- Prompt
Please tally how many lines in the entries below include the word "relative", giving only the number.

- Recorded data

[Start of section]

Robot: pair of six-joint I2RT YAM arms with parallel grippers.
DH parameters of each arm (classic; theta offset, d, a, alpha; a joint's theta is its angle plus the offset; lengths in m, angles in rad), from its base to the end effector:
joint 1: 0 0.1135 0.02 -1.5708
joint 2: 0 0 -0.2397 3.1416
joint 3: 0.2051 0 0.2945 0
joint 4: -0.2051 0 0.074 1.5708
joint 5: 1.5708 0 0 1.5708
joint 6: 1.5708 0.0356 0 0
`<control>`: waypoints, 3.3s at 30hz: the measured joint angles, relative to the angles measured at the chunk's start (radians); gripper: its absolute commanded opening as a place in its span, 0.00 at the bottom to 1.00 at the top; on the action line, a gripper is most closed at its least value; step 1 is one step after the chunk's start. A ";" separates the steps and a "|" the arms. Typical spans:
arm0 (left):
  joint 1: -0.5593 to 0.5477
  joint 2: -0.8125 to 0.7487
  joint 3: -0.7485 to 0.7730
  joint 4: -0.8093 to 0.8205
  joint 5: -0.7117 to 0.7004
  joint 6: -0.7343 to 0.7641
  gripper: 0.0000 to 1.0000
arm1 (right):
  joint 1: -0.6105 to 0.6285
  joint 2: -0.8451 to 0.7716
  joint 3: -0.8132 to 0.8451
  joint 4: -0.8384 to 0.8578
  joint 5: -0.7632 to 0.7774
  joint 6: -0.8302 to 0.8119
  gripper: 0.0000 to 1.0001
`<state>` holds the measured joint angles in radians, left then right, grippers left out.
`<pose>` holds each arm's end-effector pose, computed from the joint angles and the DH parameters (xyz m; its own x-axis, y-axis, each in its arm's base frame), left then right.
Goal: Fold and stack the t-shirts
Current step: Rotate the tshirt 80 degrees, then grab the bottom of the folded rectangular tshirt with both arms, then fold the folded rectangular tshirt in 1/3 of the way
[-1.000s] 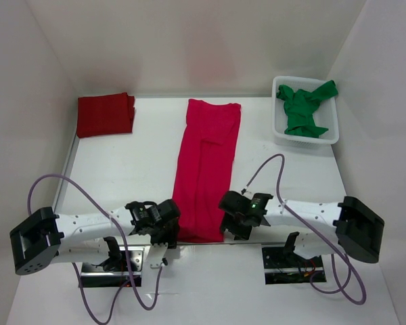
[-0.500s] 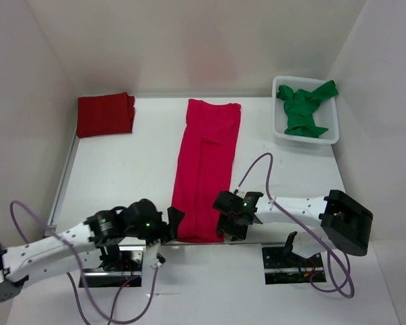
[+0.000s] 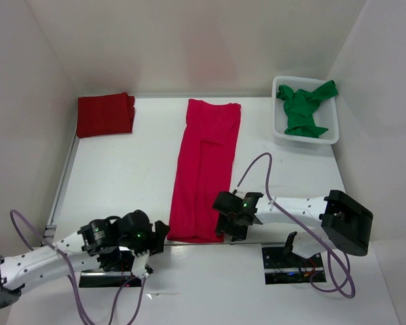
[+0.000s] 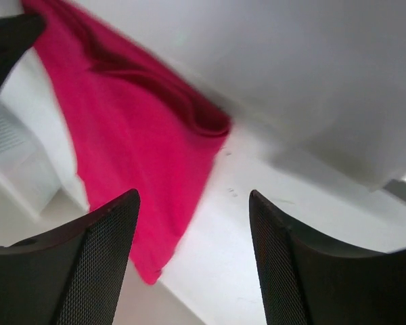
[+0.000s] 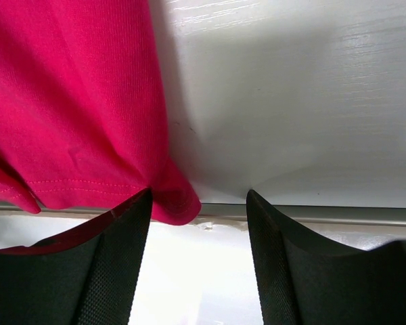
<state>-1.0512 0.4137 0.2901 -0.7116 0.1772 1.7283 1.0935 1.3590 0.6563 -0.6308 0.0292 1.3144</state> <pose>0.0776 -0.1483 0.1530 0.9596 0.2803 -0.0238 0.2203 -0.6962 0.6832 0.1177 0.2253 0.1008 -0.9690 0.2311 -0.0871 0.2076 0.9531 0.2202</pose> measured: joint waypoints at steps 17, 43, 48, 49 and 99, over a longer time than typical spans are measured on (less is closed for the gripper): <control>0.001 0.773 0.279 0.079 0.004 -0.007 0.70 | 0.000 -0.001 0.000 0.003 -0.002 0.012 0.64; 0.000 0.810 0.275 0.255 0.139 -0.143 0.05 | -0.140 -0.233 -0.119 -0.008 -0.018 -0.023 0.00; 0.000 0.814 0.278 0.265 0.162 -0.189 0.05 | -0.143 -0.270 -0.139 -0.008 -0.026 -0.032 0.15; 0.000 0.814 0.279 0.267 0.167 -0.197 0.05 | -0.143 -0.267 -0.140 -0.008 -0.029 -0.037 0.37; 0.411 0.915 0.713 0.361 0.239 -1.048 0.03 | -0.655 0.200 0.518 -0.114 -0.115 -0.614 0.00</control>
<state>-0.6399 1.3289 1.0035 -0.3508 0.4160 0.6800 0.4385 1.5585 1.1744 -0.7444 -0.0856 0.7002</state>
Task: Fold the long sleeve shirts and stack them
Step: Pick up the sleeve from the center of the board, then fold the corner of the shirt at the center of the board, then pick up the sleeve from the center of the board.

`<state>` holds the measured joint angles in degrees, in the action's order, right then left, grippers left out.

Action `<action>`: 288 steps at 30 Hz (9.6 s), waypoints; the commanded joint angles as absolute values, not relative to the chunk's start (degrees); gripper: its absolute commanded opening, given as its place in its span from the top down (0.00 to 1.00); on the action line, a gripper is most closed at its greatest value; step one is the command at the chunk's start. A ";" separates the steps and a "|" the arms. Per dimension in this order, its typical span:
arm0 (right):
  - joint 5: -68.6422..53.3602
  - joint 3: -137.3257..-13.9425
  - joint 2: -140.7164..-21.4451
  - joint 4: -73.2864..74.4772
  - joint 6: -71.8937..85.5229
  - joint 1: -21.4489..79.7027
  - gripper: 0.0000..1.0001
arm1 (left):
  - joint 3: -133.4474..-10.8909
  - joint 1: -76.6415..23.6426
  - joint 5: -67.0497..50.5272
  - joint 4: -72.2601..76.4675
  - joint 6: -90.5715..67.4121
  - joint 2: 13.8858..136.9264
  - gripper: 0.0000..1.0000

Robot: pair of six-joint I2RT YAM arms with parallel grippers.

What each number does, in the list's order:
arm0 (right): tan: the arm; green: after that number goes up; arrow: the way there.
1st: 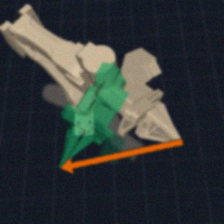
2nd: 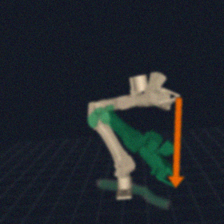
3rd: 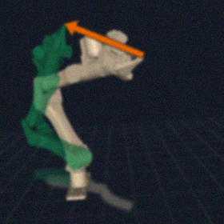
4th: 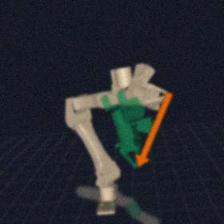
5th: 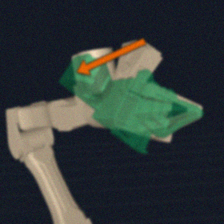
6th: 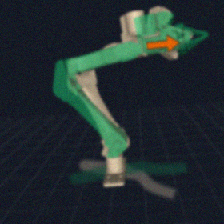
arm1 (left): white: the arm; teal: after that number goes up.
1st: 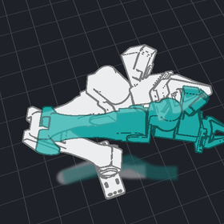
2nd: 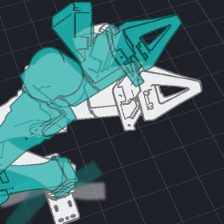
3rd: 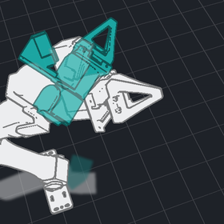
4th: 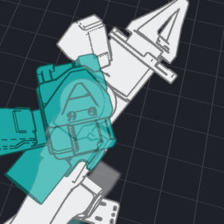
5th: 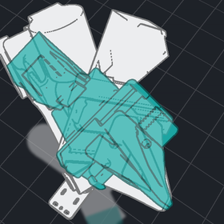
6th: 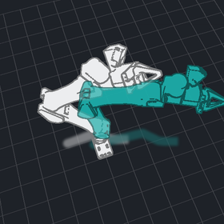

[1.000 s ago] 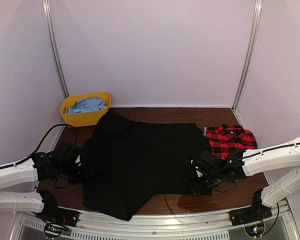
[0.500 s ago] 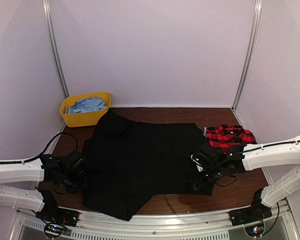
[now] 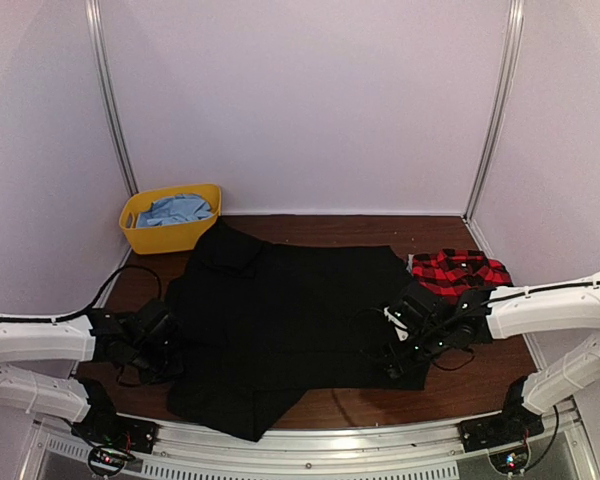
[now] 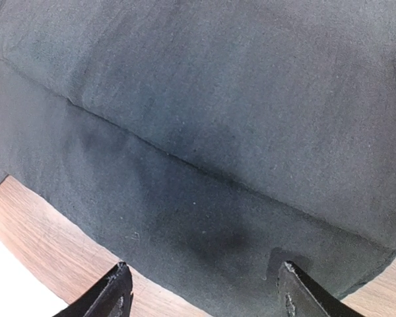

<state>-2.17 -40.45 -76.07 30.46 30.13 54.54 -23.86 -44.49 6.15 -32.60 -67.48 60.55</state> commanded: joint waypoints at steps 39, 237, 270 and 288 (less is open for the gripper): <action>-1.63 -34.20 -80.80 33.71 38.32 62.47 0.61 | -45.32 -40.01 5.51 -50.91 -47.44 60.08 1.00; -14.37 -45.63 -70.62 17.63 16.72 44.70 0.33 | -49.12 -18.28 -17.59 -13.81 -31.93 91.49 0.65; -14.29 -63.78 -110.60 6.12 13.59 71.67 0.59 | -39.47 -18.28 -18.70 -7.55 -31.99 92.03 0.64; -36.58 -63.32 -106.20 -7.00 37.19 70.85 1.00 | -36.91 -18.28 -15.66 -6.94 -32.87 90.63 0.64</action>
<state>-25.78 -62.76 -108.71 2.92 26.63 71.26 -38.68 -18.68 -18.04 -4.47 -32.47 90.59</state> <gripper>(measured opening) 0.009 0.363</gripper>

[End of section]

- Output for this exercise
2